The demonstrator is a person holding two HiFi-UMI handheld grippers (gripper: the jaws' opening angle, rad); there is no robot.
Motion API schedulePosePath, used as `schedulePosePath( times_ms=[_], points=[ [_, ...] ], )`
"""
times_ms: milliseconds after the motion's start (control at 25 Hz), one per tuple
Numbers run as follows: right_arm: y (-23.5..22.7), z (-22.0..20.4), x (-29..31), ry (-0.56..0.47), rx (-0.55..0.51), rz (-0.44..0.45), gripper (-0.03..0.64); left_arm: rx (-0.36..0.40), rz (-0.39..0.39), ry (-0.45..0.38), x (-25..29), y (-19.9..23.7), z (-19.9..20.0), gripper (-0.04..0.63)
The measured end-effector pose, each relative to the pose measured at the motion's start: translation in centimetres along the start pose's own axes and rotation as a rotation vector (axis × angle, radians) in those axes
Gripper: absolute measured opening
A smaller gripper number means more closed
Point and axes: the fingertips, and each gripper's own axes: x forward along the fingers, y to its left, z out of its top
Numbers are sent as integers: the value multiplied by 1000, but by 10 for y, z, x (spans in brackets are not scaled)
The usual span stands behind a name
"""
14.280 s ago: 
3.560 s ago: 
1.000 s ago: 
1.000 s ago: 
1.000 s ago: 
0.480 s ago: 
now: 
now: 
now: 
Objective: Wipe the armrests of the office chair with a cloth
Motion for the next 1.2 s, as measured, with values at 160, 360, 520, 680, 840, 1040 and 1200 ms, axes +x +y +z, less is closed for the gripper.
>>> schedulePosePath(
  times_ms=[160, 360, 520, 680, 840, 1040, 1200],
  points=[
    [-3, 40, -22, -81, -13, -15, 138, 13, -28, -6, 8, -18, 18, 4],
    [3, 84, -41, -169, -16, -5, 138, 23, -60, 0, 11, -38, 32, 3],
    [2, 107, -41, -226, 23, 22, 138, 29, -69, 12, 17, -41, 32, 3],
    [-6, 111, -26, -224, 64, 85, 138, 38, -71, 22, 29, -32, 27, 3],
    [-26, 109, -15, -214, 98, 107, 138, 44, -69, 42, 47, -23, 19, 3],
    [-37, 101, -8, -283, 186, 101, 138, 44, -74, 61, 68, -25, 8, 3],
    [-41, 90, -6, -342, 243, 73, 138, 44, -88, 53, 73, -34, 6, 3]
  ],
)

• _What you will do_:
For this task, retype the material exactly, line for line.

• _Response_:
The demonstrator is a person holding two HiFi-UMI handheld grippers (gripper: the jaws' opening angle, rad); there is no robot.
Motion API schedulePosePath, used as `schedulePosePath( times_ms=[_], points=[ [_, ...] ], )`
"""
times_ms: milliseconds after the motion's start (control at 25 Hz), one per tuple
Numbers run as follows: right_arm: y (-23.5..22.7), z (-22.0..20.4), x (-29..31), ry (-0.56..0.47), rx (-0.55..0.51), rz (-0.44..0.45), gripper (-0.03..0.64); left_arm: rx (-0.36..0.40), rz (-0.39..0.39), ry (-0.45..0.38), x (-25..29), y (-19.9..23.7), z (-19.9..20.0), gripper (-0.04..0.63)
The measured end-effector pose, each relative to the pose measured at the motion's start: translation in centimetres along the start pose's own axes and rotation as a rotation vector (axis × angle, radians) in those axes
Gripper: absolute measured opening
A smaller gripper number means more closed
Point and axes: the fingertips, and each gripper's own axes: x forward along the fingers, y to its left, z out of its top
Numbers are sent as integers: the value multiplied by 1000, but by 10 for y, z, x (spans in brackets are not scaled)
The usual span stands behind a name
"""
14.280 s ago: 
3.560 s ago: 
1.000 s ago: 
1.000 s ago: 
1.000 s ago: 
0.480 s ago: 
now: 
now: 
now: 
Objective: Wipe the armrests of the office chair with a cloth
Motion for the next 1.2 s, as measured, with values at 160, 360, 520, 680, 840, 1040 and 1200 ms, axes +x +y +z, less is closed for the gripper.
>>> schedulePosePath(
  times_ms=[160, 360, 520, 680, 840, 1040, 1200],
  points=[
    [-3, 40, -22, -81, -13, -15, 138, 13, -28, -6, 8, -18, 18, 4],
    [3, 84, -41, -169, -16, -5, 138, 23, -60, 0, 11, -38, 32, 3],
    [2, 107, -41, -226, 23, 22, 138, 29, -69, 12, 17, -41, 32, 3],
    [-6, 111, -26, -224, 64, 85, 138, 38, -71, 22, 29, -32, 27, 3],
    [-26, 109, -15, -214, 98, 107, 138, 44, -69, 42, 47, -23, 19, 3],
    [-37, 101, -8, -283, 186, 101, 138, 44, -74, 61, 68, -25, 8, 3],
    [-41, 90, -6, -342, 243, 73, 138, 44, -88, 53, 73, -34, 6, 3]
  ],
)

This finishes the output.